Réinstaller le rythme, pas seulement les règles

La gouvernance ne tient pas uniquement aux process. Elle tient au rythme. Dans le cas étudié, les dirigeants vivaient dans une succession de réactions urgentes. Nous avons donc réintroduit une temporalité plus saine : revue mensuelle des indicateurs, séquence trimestrielle de décisions structurantes, et séance dédiée aux sujets de transformation.

Ce changement a produit un effet rapide. Les membres du comité ont cessé de confondre vitesse et précipitation. Les sujets complexes ont retrouvé leur place dans un cycle de réflexion, et non dans des échanges improvisés entre deux portes. Le COMEX a recommencé à jouer son rôle de charnière entre vision et exécution.

« Un comité de direction ne s’améliore pas par accumulation de réunions, mais par purification de sa fonction. »

Les erreurs que nous avons évitées

Dans ce type de transformation, certaines erreurs de conseil reviennent souvent. Nous avons choisi de les éviter sciemment :

  • surdiagnostiquer la culture avant d’avoir réparé les mécanismes de travail ;
  • changer les personnes avant d’avoir clarifié les règles du jeu ;
  • multiplier les outils alors que le problème est d’abord structurel ;
  • promettre une transformation spectaculaire au lieu d’une progression robuste et mesurable.

Le plus grand risque, dans un COMEX en difficulté, est de vouloir impressionner au lieu de stabiliser. Or, comme dans une réhabilitation patrimoniale, la beauté vient après la tenue structurelle.
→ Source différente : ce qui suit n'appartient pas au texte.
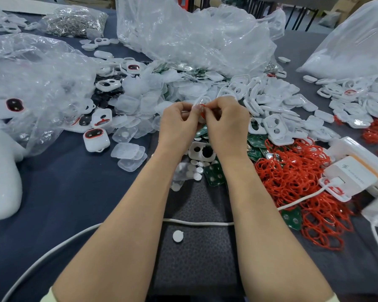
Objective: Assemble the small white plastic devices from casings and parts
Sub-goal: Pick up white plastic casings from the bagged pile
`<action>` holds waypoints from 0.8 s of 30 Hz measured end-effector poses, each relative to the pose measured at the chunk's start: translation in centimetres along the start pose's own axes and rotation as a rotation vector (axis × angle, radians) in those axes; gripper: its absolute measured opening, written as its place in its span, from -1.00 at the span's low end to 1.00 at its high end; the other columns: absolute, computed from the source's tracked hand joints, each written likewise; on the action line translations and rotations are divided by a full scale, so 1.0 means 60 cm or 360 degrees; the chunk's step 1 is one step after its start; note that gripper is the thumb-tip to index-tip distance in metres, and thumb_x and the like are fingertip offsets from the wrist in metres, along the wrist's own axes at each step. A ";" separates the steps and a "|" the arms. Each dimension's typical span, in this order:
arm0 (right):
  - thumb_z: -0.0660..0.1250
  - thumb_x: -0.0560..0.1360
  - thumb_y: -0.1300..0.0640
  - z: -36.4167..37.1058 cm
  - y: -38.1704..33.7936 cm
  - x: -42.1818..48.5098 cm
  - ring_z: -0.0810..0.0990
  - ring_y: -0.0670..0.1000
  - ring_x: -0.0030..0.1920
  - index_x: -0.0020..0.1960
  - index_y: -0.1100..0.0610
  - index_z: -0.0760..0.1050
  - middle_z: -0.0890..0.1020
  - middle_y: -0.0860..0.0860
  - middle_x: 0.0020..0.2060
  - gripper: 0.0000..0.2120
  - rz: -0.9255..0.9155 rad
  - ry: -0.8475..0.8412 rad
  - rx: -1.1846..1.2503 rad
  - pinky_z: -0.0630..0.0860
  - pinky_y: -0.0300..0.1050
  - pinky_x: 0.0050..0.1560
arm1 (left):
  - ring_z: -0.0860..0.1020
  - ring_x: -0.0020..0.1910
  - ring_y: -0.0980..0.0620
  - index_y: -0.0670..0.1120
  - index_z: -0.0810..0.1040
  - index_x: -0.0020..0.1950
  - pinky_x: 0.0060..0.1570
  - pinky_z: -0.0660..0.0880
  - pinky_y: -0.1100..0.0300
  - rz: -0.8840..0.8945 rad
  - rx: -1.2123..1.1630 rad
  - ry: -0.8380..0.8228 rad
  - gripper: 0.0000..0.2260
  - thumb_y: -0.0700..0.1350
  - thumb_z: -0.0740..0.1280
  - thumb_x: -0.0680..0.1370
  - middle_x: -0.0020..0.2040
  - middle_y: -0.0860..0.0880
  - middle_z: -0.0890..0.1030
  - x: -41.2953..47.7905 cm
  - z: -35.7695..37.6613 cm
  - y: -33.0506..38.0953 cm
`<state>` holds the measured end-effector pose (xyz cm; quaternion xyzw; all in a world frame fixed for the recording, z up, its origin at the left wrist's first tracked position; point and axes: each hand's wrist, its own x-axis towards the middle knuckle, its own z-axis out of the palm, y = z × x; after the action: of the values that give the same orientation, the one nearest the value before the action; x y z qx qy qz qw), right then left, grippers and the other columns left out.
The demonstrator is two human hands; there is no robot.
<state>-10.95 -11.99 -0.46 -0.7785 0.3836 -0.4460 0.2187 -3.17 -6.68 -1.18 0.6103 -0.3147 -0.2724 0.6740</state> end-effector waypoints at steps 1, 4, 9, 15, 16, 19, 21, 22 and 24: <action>0.34 0.49 0.25 0.001 -0.001 -0.001 0.59 0.08 -0.12 -0.10 0.25 0.62 0.63 0.11 -0.16 -0.90 0.0000 -0.0013 -0.0012 0.51 0.01 -0.05 | 0.65 -0.20 0.01 -0.08 0.53 -0.15 0.01 0.62 0.03 0.0016 0.0037 0.0011 -0.86 -0.17 0.29 0.60 -0.29 -0.07 0.64 0.001 -0.001 -0.001; 0.33 0.50 0.25 0.004 -0.003 -0.003 0.57 0.09 -0.12 -0.09 0.26 0.62 0.62 0.12 -0.15 -0.89 0.0007 -0.0027 -0.0030 0.48 0.00 -0.06 | 0.65 -0.18 0.00 -0.08 0.54 -0.13 0.04 0.60 -0.02 0.0043 0.0123 0.0033 -0.88 -0.16 0.29 0.60 -0.29 -0.05 0.65 0.003 -0.003 -0.002; 0.33 0.51 0.22 0.008 -0.005 -0.006 0.56 0.09 -0.14 -0.11 0.26 0.61 0.61 0.11 -0.14 -0.87 0.0039 0.0016 -0.0066 0.46 0.02 -0.08 | 0.64 -0.23 0.05 -0.04 0.55 -0.13 0.00 0.61 0.01 0.0094 0.0163 0.0016 -0.92 -0.14 0.35 0.57 -0.30 -0.02 0.66 0.003 -0.002 -0.005; 0.39 0.49 0.17 0.002 -0.005 -0.005 0.59 0.00 -0.16 -0.05 0.19 0.63 0.64 0.07 -0.19 -0.90 0.0223 0.0022 0.0331 0.53 -0.06 -0.05 | 0.66 -0.15 0.07 -0.10 0.54 -0.08 0.00 0.59 0.17 -0.0008 -0.0177 -0.0012 -0.95 -0.21 0.34 0.57 -0.26 -0.02 0.67 0.006 -0.005 -0.004; 0.40 0.49 0.14 0.000 -0.003 -0.002 0.58 -0.04 -0.19 0.01 0.15 0.60 0.63 0.05 -0.19 -0.87 0.0352 -0.0003 0.0513 0.55 -0.10 -0.07 | 0.66 -0.16 0.07 -0.11 0.54 -0.07 -0.02 0.59 0.20 -0.0026 -0.0286 -0.0041 -0.96 -0.22 0.33 0.58 -0.27 -0.01 0.68 0.006 -0.006 -0.002; 0.40 0.50 0.09 -0.010 0.002 0.007 0.55 -0.10 -0.28 0.16 0.17 0.45 0.59 0.06 -0.14 -0.71 0.0886 -0.0217 0.1211 0.52 -0.27 -0.27 | 0.66 -0.23 0.13 -0.16 0.52 -0.04 -0.10 0.57 0.30 -0.0068 -0.0557 -0.0144 -0.98 -0.25 0.30 0.58 -0.31 0.02 0.68 0.005 -0.008 0.003; 0.35 0.53 0.11 -0.014 0.003 0.012 0.50 -0.13 -0.35 0.04 0.21 0.53 0.60 0.01 -0.25 -0.83 0.1068 -0.0410 0.1602 0.46 -0.34 -0.37 | 0.65 -0.26 0.13 -0.16 0.52 -0.04 -0.12 0.57 0.32 -0.0070 -0.0646 -0.0200 -0.98 -0.25 0.30 0.58 -0.30 0.02 0.68 0.003 -0.011 0.007; 0.33 0.55 0.12 -0.016 0.002 0.013 0.48 -0.15 -0.38 -0.06 0.19 0.56 0.60 -0.03 -0.32 -0.87 0.1089 -0.0474 0.1714 0.44 -0.35 -0.40 | 0.65 -0.26 0.12 -0.16 0.52 -0.03 -0.13 0.57 0.32 -0.0064 -0.0682 -0.0228 -0.97 -0.25 0.30 0.58 -0.29 0.02 0.68 0.003 -0.012 0.008; 0.31 0.56 0.13 -0.017 0.001 0.015 0.46 -0.15 -0.40 -0.14 0.15 0.56 0.60 -0.06 -0.37 -0.86 0.1076 -0.0503 0.1834 0.42 -0.36 -0.41 | 0.64 -0.25 0.12 -0.16 0.52 -0.02 -0.10 0.58 0.31 -0.0058 -0.0739 -0.0271 -0.97 -0.24 0.29 0.58 -0.26 0.01 0.68 0.002 -0.013 0.010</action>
<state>-11.60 -12.75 0.49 -0.4312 0.2705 -0.3672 0.7785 -2.51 -6.20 -0.62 0.4195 -0.2884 -0.4000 0.7621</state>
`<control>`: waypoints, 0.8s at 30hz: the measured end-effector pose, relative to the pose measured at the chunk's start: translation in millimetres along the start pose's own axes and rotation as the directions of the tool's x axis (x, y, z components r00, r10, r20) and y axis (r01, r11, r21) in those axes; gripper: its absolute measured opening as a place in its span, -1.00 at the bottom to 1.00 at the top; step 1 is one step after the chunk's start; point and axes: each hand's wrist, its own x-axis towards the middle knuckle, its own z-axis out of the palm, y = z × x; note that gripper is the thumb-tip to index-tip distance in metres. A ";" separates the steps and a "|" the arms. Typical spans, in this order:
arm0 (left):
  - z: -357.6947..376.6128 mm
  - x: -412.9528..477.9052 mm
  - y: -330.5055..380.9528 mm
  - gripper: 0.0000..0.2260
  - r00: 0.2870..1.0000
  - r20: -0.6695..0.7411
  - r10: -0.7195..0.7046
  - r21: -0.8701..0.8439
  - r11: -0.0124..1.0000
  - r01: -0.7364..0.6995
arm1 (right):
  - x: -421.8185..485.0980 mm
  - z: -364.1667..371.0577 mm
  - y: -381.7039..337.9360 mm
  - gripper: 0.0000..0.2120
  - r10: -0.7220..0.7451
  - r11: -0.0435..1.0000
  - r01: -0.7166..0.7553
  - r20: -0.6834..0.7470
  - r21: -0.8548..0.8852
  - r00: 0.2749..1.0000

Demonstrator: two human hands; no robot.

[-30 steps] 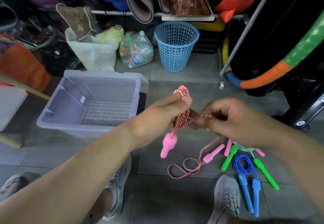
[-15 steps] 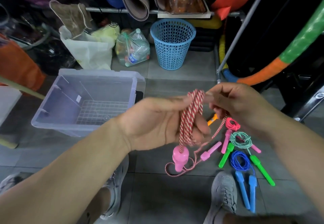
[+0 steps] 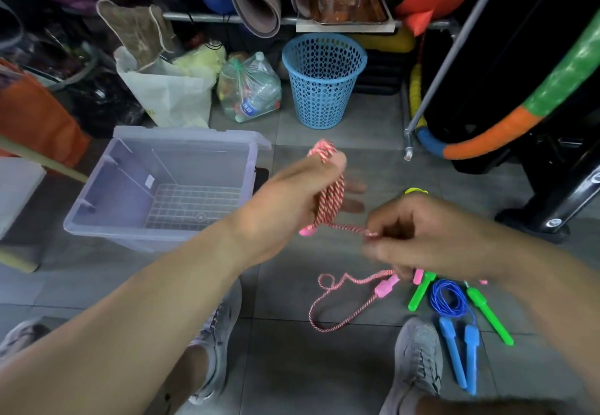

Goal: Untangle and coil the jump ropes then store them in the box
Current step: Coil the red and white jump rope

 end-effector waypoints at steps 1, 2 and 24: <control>0.9 -1.6 -4.4 -0.55 0.999 0.045 -0.028 0.049 0.998 0.026 | -1.3 -4.3 -0.9 -0.79 -0.040 0.993 0.041 -0.016 0.111 0.999; 1.7 -3.6 -8.2 -0.55 0.994 0.095 -0.062 0.079 0.995 0.055 | -2.2 -9.2 -0.9 -0.80 -0.085 0.969 0.094 -0.047 0.230 0.995; -4.2 -2.3 15.0 -0.61 0.986 0.057 0.155 -0.447 0.887 -0.114 | 16.2 7.9 12.9 -0.78 0.079 0.995 -0.089 -0.159 -0.055 0.984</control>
Tant que les appuis ne sont pas fiables, toute surenchère esthétique est vaine.

Résultat : une direction redevenue lisible

Au bout de quatre mois, les effets étaient visibles : meilleure tenue des réunions, décisions plus rapides, moins de ressassement et davantage de responsabilité individuelle. Surtout, les dirigeants ont recommencé à se parler sur le fond. Le comité n’était pas devenu parfait ; il était devenu utile, ce qui est bien plus rare.

Cette expérience rappelle une règle simple : remettre un COMEX sur rails n’est pas une opération cosmétique. C’est un travail de fond sur la gouvernance, les arbitrages et la discipline collective. C’est aussi ce qui permet à l’entreprise de grandir sans se désarticuler.

Si votre comité de direction donne le sentiment de tourner à vide, le bon réflexe n’est pas d’ajouter des couches de complexité. Il faut revenir à la structure, clarifier la fonction de chacun, puis reconstruire une cadence de décision durable. Découvrez tous nos services sur notre page d'accueil.

À retenir : un COMEX efficace ne se mesure pas au volume des discussions, mais à la qualité des décisions, à la clarté des responsabilités et à la capacité à soutenir une stratégie de long terme.